** Exercise details **
Take the records below and set down exactly the lines from the one with "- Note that" to the one with "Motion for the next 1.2", ends included; do not copy the pictures.
=====
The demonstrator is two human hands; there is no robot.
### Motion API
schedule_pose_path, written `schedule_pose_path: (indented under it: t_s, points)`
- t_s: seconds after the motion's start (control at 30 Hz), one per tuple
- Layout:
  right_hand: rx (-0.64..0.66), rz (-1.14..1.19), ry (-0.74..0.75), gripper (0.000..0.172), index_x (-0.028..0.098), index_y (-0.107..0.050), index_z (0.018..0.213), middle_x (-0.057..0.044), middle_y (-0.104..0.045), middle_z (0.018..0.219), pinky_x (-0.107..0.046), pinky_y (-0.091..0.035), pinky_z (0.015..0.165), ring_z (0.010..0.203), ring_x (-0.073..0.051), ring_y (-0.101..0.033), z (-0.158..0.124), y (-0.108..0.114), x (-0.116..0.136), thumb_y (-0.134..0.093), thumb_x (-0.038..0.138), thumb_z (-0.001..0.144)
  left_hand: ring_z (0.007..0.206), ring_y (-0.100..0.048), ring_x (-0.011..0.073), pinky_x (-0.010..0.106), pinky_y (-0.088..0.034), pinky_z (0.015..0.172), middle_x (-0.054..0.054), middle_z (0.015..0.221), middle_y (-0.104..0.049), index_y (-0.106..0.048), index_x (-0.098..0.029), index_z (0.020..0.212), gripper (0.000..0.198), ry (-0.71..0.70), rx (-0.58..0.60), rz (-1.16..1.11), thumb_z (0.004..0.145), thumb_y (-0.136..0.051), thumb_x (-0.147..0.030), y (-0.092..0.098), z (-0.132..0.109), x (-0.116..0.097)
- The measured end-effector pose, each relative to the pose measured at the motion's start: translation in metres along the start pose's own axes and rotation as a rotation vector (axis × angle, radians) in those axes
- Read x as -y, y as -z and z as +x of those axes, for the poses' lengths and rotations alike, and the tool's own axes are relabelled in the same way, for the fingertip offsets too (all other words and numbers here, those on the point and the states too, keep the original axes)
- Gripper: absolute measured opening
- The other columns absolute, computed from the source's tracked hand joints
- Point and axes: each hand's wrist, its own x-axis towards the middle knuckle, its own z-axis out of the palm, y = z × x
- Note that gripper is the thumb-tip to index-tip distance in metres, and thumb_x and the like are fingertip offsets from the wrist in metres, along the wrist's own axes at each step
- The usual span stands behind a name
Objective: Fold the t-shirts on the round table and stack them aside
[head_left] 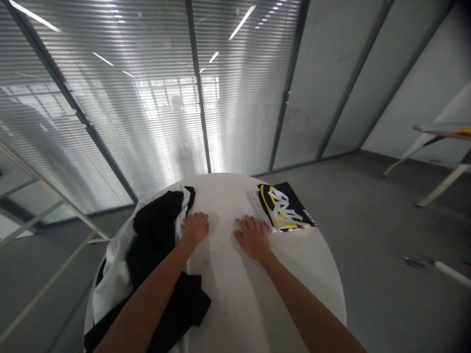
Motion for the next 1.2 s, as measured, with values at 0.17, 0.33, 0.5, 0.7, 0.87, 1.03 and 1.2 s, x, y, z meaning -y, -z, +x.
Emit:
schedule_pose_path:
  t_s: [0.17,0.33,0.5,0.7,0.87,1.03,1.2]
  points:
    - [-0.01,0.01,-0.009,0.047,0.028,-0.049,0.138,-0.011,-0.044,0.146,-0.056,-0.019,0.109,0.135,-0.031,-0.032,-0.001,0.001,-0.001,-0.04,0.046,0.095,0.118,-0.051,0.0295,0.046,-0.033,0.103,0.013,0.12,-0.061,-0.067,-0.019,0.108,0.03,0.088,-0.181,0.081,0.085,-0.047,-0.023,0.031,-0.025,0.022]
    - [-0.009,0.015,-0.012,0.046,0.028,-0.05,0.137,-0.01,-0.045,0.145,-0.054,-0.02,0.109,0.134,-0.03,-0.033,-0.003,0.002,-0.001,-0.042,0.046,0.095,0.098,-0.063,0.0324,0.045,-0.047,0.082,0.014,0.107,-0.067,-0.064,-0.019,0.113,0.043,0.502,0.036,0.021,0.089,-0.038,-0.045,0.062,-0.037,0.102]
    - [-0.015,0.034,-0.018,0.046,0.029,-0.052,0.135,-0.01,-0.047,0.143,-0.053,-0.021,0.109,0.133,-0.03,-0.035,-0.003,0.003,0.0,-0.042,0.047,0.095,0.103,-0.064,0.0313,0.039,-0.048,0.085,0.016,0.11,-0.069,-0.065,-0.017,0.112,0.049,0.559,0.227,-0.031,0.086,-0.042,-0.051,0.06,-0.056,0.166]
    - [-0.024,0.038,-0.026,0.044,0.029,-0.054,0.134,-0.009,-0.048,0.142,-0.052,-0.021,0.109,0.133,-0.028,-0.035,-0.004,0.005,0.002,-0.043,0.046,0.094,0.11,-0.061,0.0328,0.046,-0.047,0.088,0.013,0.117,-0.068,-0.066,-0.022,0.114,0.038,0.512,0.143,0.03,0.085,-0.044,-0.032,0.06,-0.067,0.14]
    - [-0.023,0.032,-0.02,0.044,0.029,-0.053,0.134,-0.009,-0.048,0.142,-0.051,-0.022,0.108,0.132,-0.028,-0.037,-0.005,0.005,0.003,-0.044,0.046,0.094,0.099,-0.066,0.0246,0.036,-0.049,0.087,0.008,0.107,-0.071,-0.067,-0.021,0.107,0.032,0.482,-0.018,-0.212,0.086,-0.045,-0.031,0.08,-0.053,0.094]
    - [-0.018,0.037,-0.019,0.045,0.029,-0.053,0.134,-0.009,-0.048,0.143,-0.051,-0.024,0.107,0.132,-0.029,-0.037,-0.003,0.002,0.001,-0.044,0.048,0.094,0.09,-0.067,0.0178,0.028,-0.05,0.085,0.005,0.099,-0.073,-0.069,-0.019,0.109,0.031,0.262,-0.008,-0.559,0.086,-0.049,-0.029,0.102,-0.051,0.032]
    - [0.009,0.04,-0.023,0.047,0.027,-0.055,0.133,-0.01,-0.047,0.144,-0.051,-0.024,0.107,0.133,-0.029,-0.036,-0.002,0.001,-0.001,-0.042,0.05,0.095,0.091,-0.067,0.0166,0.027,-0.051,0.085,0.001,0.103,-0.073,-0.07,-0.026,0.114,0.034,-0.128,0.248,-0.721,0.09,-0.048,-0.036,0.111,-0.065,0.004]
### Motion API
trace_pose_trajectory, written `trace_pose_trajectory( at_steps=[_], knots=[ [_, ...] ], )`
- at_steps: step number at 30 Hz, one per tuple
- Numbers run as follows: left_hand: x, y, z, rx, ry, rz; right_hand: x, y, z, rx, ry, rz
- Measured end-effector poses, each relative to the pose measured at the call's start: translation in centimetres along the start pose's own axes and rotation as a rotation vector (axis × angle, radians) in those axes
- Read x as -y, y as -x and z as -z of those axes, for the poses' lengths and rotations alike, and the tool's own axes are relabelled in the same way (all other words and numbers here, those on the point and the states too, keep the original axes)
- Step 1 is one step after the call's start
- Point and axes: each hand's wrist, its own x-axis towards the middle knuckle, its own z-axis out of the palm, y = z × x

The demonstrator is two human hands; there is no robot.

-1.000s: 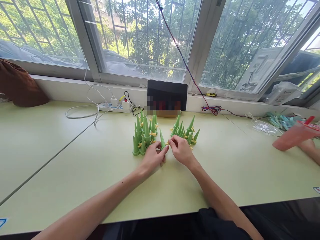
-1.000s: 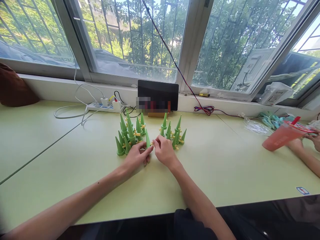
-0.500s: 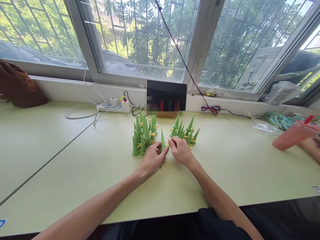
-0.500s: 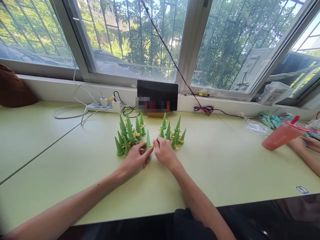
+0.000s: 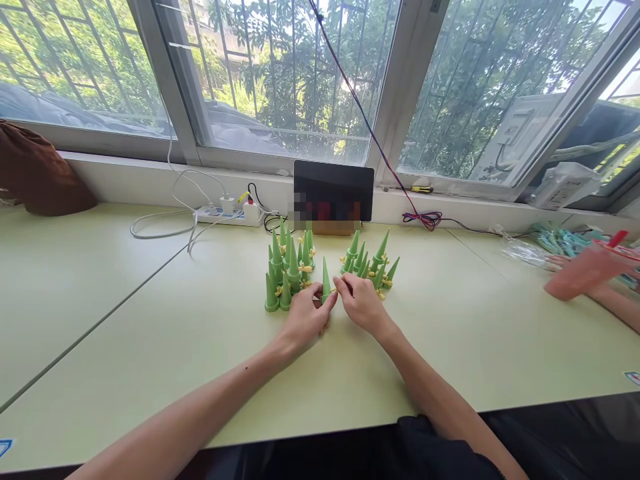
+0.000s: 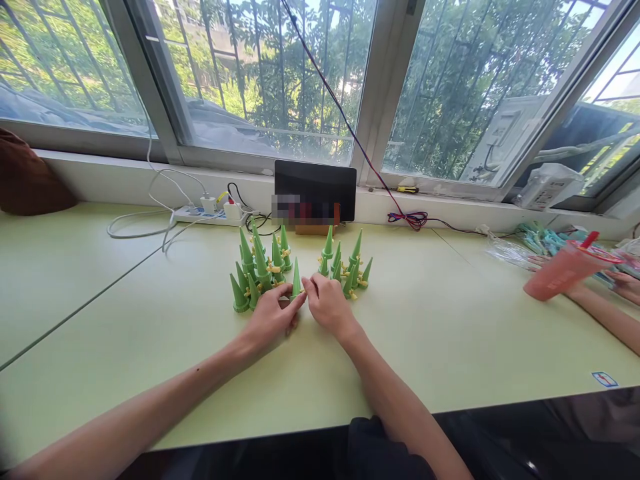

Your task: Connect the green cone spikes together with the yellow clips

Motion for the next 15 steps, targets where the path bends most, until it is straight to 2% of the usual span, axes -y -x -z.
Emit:
trace_pose_trajectory(
  at_steps=[9, 15],
  knots=[
    [-0.04, 0.11, -0.08, -0.045, -0.090, -0.098, -0.14, -0.03, -0.02, 0.005, 0.022, 0.013],
    [-0.13, 0.11, 0.04, -0.085, -0.193, -0.169, -0.18, -0.09, -0.03, 0.035, 0.023, -0.036]
  ],
)
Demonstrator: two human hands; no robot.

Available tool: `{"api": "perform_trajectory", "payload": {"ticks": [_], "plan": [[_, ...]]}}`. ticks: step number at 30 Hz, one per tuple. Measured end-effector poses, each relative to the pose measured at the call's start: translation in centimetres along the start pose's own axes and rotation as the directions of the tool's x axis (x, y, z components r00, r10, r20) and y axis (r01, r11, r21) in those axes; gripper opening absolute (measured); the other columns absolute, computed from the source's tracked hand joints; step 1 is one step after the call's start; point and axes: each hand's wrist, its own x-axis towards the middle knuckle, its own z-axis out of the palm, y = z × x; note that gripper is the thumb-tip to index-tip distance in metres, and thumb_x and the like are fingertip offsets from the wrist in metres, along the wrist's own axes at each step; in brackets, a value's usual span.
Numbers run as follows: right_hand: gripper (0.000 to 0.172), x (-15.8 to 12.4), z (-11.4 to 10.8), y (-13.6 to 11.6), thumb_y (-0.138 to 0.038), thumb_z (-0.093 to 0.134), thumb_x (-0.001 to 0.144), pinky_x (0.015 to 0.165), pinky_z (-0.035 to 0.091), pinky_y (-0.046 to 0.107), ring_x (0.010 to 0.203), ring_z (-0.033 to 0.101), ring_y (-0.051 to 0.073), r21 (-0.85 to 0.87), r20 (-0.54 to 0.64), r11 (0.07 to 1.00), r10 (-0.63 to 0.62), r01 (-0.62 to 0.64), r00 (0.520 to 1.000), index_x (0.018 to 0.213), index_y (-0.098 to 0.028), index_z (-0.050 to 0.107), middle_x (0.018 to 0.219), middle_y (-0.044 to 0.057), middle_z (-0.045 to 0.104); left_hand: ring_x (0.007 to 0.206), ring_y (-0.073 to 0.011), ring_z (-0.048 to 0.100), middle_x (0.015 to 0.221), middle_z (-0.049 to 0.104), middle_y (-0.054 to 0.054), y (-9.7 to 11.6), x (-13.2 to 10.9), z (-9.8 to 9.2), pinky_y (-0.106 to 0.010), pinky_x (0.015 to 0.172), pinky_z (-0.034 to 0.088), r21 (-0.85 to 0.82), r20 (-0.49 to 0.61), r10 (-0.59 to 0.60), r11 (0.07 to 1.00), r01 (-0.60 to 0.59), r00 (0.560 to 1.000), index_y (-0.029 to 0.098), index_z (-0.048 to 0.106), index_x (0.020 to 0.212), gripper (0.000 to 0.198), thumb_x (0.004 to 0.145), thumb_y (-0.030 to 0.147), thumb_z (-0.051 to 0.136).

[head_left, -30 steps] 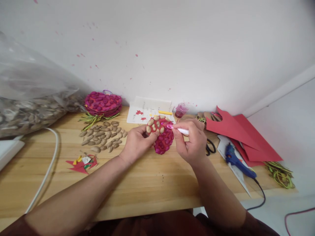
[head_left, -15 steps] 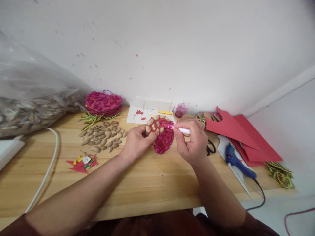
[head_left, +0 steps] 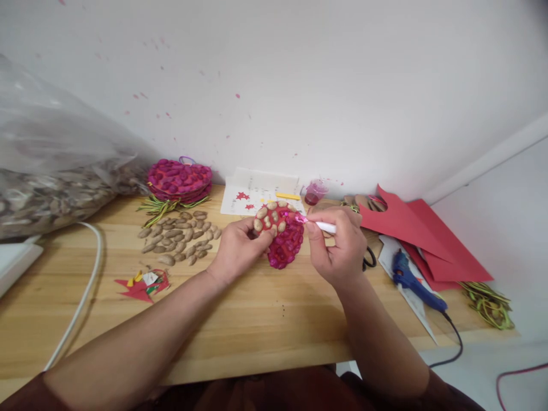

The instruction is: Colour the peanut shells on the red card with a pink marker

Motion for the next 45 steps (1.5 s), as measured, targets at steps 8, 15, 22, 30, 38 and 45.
{"api": "perform_trajectory", "payload": {"ticks": [8,15,22,30,38,45], "plan": [[0.008,0.1,0.1,-0.2,-0.02,0.068,0.095,0.087,0.048,0.042,0.087,0.07,0.021,0.021,0.031,1.0,0.009,-0.01,0.999,0.1,-0.026,0.067,0.091,0.002,0.077,0.047,-0.0117,0.052,0.053,0.062,0.002,0.1,-0.1,-0.1,-0.023,0.049,0.043,-0.018,-0.008,-0.003,1.0,0.003,1.0,0.02,0.062,0.06,0.032,0.072,0.043,0.08],[0.008,0.1,0.1,-0.1,-0.021,0.067,0.095,0.086,0.048,0.043,0.085,0.069,0.022,0.011,-0.011,1.0,0.017,-0.017,1.0,0.101,-0.026,0.066,0.09,0.002,0.077,0.047,-0.0133,0.056,0.054,0.065,0.0,0.1,0.0,-0.1,-0.024,0.049,0.047,-0.056,-0.009,-0.058,0.997,0.057,0.998,0.019,0.065,0.065,0.029,0.071,0.042,0.081],[0.007,0.0,0.2,0.3,-0.021,0.068,0.095,0.087,0.048,0.042,0.086,0.069,0.021,0.002,-0.003,1.0,0.012,-0.012,1.0,0.101,-0.025,0.067,0.09,0.002,0.077,0.047,-0.0125,0.056,0.055,0.066,0.001,-0.1,0.1,-0.2,-0.024,0.049,0.048,-0.089,-0.001,-0.055,0.995,0.055,0.998,0.018,0.066,0.066,0.03,0.071,0.041,0.083],[0.006,-0.1,0.5,0.5,-0.023,0.066,0.098,0.087,0.053,0.041,0.089,0.072,0.021,0.113,-0.018,0.989,0.101,-0.098,0.995,0.102,-0.026,0.069,0.094,0.003,0.077,0.046,-0.0125,0.057,0.053,0.067,-0.001,0.1,0.2,-0.3,-0.024,0.049,0.048,-0.16,0.011,-0.118,0.98,0.119,0.993,0.018,0.066,0.066,0.029,0.068,0.04,0.085],[0.006,-0.2,0.5,0.6,-0.024,0.064,0.098,0.088,0.054,0.043,0.09,0.071,0.022,0.146,0.013,0.984,0.098,-0.099,0.995,0.103,-0.025,0.068,0.095,0.004,0.077,0.045,-0.0109,0.057,0.055,0.066,0.0,-0.1,0.3,-0.2,-0.022,0.047,0.048,-0.288,-0.015,-0.189,0.941,0.177,0.982,0.016,0.067,0.065,0.029,0.062,0.035,0.089],[0.005,-0.1,0.4,0.8,-0.023,0.065,0.098,0.088,0.052,0.043,0.09,0.071,0.022,0.071,0.009,0.995,0.063,-0.064,0.998,0.101,-0.025,0.068,0.093,0.004,0.077,0.045,-0.0102,0.057,0.056,0.066,0.001,-0.1,0.4,-0.2,-0.021,0.045,0.045,-0.335,-0.002,-0.204,0.923,0.192,0.979,0.016,0.065,0.063,0.029,0.061,0.033,0.089]]}}
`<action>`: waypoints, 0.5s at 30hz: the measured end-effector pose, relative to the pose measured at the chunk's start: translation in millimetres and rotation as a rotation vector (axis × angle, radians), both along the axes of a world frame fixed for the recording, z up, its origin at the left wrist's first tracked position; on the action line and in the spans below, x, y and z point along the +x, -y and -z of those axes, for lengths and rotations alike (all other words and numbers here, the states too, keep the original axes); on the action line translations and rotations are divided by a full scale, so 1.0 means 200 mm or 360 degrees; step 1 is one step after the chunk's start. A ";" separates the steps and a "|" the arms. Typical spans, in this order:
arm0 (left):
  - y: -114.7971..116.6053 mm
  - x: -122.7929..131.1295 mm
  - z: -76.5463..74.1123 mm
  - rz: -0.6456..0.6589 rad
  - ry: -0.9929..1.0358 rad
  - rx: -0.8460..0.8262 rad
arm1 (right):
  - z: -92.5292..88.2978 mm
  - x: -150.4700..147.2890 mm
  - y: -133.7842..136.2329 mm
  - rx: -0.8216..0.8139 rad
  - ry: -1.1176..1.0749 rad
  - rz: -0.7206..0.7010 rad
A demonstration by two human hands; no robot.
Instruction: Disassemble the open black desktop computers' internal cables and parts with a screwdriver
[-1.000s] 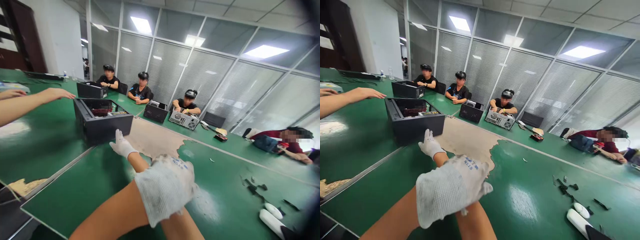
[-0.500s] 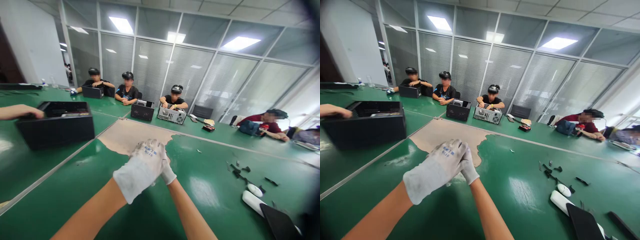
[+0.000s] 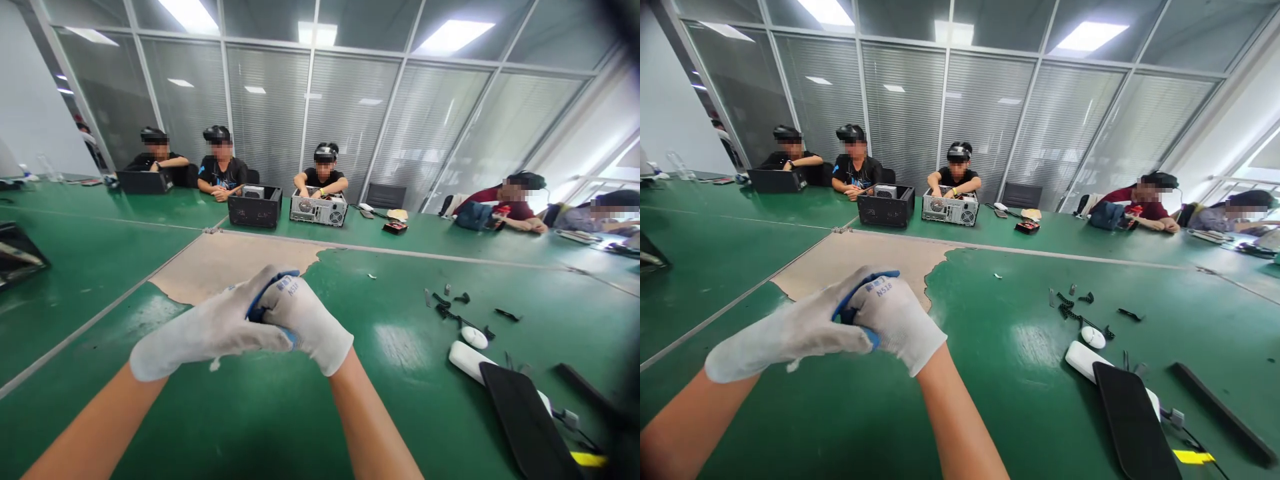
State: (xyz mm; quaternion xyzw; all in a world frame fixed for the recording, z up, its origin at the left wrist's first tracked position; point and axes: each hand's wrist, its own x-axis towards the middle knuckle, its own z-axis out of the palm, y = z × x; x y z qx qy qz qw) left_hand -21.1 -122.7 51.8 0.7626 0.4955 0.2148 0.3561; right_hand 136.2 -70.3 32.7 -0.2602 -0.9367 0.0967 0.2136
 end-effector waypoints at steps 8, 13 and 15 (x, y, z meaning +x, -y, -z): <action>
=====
** Solution **
- Note that gripper is the thumb-tip to index-tip distance in metres, and thumb_x and the like are fingertip offsets from the wrist in metres, along the wrist's own axes at each step
- The usual span stands behind a name
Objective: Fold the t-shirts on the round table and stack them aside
[head_left] 
Motion for the next 1.2 s, as measured, with values at 0.17, 0.33, 0.5, 0.7, 0.87, 1.03 and 1.2 s, x, y, z meaning -y, -z, +x.

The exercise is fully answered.